## WHAT THIS TASK INVOLVES
Look through the listing and locate every line containing the word "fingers"; copy those lines.
************
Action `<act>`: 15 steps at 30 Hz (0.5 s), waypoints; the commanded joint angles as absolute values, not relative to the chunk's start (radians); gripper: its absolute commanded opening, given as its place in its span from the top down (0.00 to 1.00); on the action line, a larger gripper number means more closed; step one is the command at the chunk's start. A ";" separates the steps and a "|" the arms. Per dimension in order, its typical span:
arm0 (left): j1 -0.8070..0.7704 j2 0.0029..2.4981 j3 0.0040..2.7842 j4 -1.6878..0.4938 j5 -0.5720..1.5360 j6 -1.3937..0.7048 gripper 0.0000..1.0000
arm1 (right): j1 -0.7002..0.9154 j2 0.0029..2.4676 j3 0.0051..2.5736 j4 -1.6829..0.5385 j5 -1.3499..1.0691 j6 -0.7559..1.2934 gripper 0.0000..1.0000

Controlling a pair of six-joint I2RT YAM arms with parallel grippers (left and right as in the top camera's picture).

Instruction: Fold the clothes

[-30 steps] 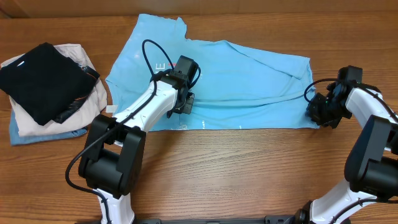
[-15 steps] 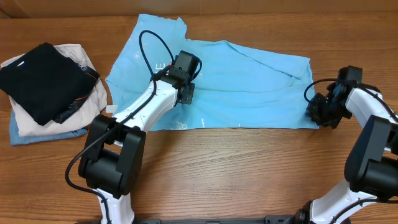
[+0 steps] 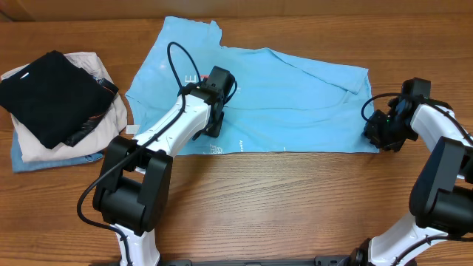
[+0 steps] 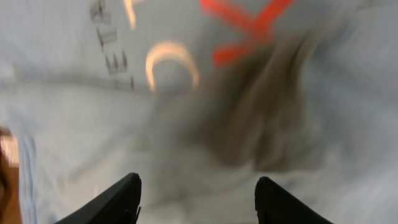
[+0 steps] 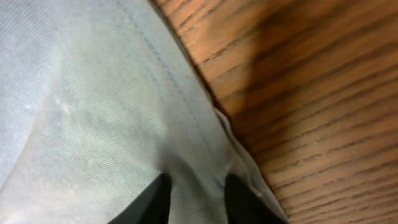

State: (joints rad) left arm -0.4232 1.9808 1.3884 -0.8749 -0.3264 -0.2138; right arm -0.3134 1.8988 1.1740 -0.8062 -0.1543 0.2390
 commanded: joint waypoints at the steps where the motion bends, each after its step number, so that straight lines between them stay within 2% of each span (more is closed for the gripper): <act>1: -0.416 1.987 1.406 -0.948 -0.344 -0.307 0.39 | -0.321 1.929 1.195 -0.850 -0.141 0.263 0.61; 5: -0.411 1.967 1.406 -1.048 -0.344 -0.413 0.43 | -0.344 1.886 1.260 -0.926 -0.140 0.262 0.52; 15: -0.359 1.961 1.393 -1.045 -0.338 -0.458 0.39 | -0.408 1.861 1.271 -1.018 -0.133 0.253 0.48</act>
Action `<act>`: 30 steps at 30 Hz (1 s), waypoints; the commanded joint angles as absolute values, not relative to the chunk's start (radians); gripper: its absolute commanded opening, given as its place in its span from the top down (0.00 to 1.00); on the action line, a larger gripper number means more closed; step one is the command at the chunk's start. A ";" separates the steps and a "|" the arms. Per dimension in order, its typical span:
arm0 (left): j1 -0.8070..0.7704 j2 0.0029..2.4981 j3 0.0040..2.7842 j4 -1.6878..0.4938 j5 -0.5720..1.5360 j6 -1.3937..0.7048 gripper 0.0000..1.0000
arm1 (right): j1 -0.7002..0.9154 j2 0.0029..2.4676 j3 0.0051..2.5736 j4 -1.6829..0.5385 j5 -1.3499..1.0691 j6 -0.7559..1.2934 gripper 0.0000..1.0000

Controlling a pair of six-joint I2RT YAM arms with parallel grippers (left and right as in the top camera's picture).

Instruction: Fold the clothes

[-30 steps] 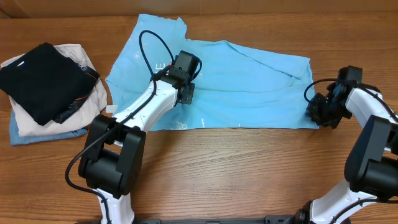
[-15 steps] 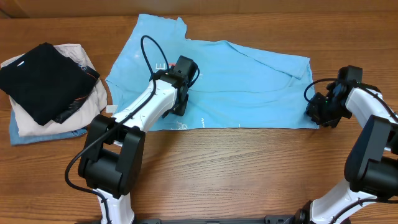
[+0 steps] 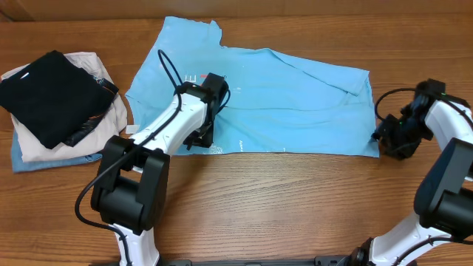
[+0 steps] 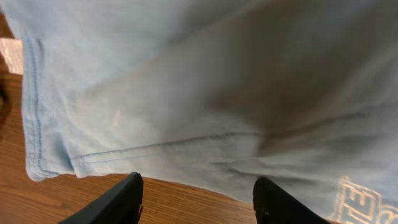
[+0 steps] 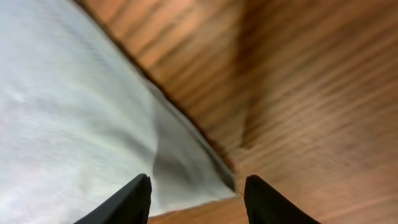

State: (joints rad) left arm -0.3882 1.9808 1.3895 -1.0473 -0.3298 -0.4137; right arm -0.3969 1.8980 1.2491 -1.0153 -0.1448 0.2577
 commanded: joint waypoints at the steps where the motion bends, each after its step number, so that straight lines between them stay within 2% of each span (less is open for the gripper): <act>1: -0.349 1.961 1.390 -1.045 -0.338 -0.457 0.39 | -0.408 1.861 1.271 -1.026 -0.133 0.253 0.48; 15: -0.253 1.961 1.235 -0.899 -0.218 -0.449 0.35 | -0.341 1.861 1.267 -1.061 -0.159 0.227 0.49; 20: -0.251 1.961 1.180 -0.860 -0.212 -0.450 0.34 | -0.328 1.861 1.236 -1.036 -0.159 0.227 0.62; 30: -0.248 1.961 1.096 -0.932 -0.194 -0.449 0.34 | -0.329 1.861 1.105 -1.016 -0.085 0.245 0.65</act>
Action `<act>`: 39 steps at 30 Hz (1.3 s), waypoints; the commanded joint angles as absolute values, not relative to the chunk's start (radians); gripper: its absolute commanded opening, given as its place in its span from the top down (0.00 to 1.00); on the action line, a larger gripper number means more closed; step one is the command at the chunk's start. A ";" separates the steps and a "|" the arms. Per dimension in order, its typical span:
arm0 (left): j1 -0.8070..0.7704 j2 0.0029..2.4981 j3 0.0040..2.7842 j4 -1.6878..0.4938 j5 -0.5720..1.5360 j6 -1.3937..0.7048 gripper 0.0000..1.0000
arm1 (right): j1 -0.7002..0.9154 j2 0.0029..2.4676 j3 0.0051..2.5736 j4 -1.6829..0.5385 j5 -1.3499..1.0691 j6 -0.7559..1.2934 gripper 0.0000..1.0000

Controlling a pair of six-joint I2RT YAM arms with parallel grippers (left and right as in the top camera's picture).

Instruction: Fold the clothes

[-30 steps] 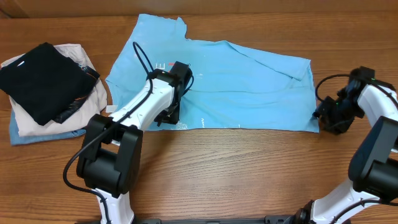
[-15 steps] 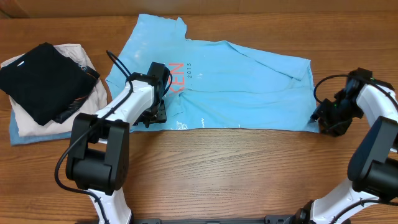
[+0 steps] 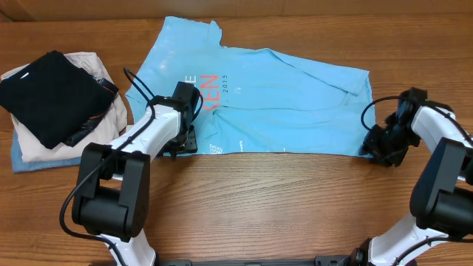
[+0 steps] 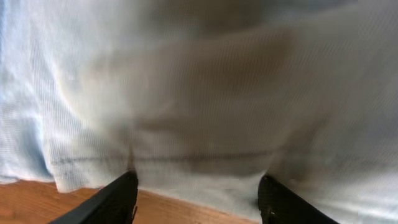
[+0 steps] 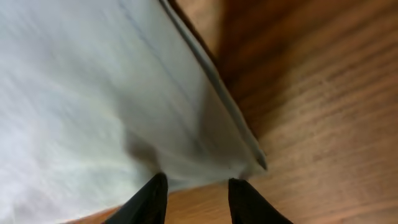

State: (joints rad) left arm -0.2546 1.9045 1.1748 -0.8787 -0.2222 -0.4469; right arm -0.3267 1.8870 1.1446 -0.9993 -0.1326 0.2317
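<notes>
A light blue T-shirt (image 3: 288, 111) with a red and white print lies spread flat on the wooden table (image 3: 281, 207). My left gripper (image 3: 184, 142) sits at its near left hem. In the left wrist view the left gripper (image 4: 198, 202) stands open, wide across the hem of the cloth (image 4: 199, 106), touching nothing. My right gripper (image 3: 379, 152) is at the shirt's near right corner. In the right wrist view the right gripper (image 5: 199, 200) is open, with the corner of the shirt (image 5: 93, 93) just ahead of the fingertips and wood between them.
A stack of folded clothes (image 3: 52, 96), black on beige on blue, lies at the table's left, close to the shirt's sleeve. Bare wood runs along the near side in front of the hem.
My left gripper has shifted left along the near hem, uncovering the print. My right gripper has come back from the bare wood to the shirt's near right corner, its jaws narrower than before.
First my left gripper was shut on a fold at the shirt's front and my right was shut on the right hem. Then the left stood open while the right still pinched. Then both were open, the right off the cloth. Now both sit open at the near hem.
</notes>
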 commanded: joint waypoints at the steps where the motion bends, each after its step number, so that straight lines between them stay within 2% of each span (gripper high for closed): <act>1: -0.248 1.961 1.091 -0.947 -0.189 -0.450 0.34 | -0.329 1.861 1.099 -1.032 -0.059 0.275 0.66; 8: -0.247 1.961 1.043 -1.015 -0.187 -0.450 0.36 | -0.340 1.861 1.098 -1.117 0.076 0.376 0.68; 17: -0.247 1.961 1.036 -1.002 -0.190 -0.449 0.36 | -0.343 1.861 1.106 -1.029 -0.082 0.297 0.62; 22: -0.247 1.961 1.036 -0.987 -0.190 -0.448 0.35 | -0.343 1.847 1.178 -1.060 -0.201 0.234 0.59; 29: -0.247 1.961 1.036 -0.983 -0.190 -0.448 0.35 | -0.343 1.785 1.287 -1.056 -0.204 0.233 0.58; 39: -0.247 1.961 1.036 -0.978 -0.190 -0.442 0.34 | -0.339 1.804 1.269 -0.930 -0.208 0.230 0.58</act>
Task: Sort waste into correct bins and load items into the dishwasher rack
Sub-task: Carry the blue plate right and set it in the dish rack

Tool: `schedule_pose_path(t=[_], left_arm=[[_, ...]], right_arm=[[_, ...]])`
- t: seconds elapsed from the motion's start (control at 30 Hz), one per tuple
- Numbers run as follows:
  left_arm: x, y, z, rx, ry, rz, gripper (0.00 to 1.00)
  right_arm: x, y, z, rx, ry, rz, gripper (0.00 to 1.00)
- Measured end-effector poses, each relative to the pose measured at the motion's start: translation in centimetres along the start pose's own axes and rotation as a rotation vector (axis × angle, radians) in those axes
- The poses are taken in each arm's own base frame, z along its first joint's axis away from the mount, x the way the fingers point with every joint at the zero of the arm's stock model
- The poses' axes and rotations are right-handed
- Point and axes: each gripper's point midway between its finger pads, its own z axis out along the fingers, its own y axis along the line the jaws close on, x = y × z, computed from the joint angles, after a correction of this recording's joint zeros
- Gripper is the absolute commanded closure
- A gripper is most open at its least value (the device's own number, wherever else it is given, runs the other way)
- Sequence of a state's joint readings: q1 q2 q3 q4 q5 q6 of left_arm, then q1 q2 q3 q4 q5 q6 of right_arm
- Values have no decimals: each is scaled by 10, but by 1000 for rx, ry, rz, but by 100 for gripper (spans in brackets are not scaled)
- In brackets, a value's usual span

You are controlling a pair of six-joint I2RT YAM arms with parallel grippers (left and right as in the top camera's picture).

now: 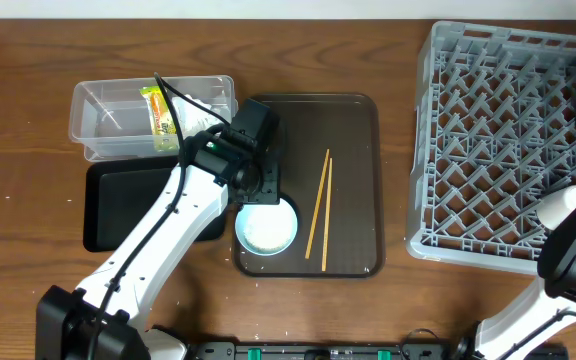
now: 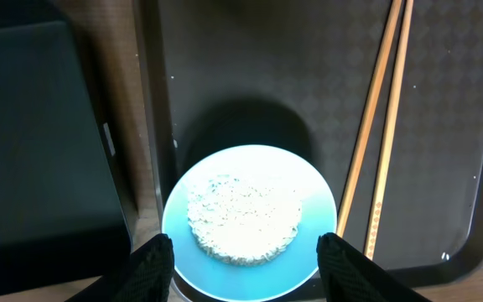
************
## REPLY TO THE TASK
- The poses are taken in each arm's own base frame, z along its first joint's axis away from the mount, x the way the fingers point with every joint at the zero of the arm's stock model
- Point and axes: each gripper's point midway between its finger pads, its own z axis out along the fingers, its own y axis along the line the jaws close on, x = y × z, computed from the joint angles, after a correction of this recording's joint zeros

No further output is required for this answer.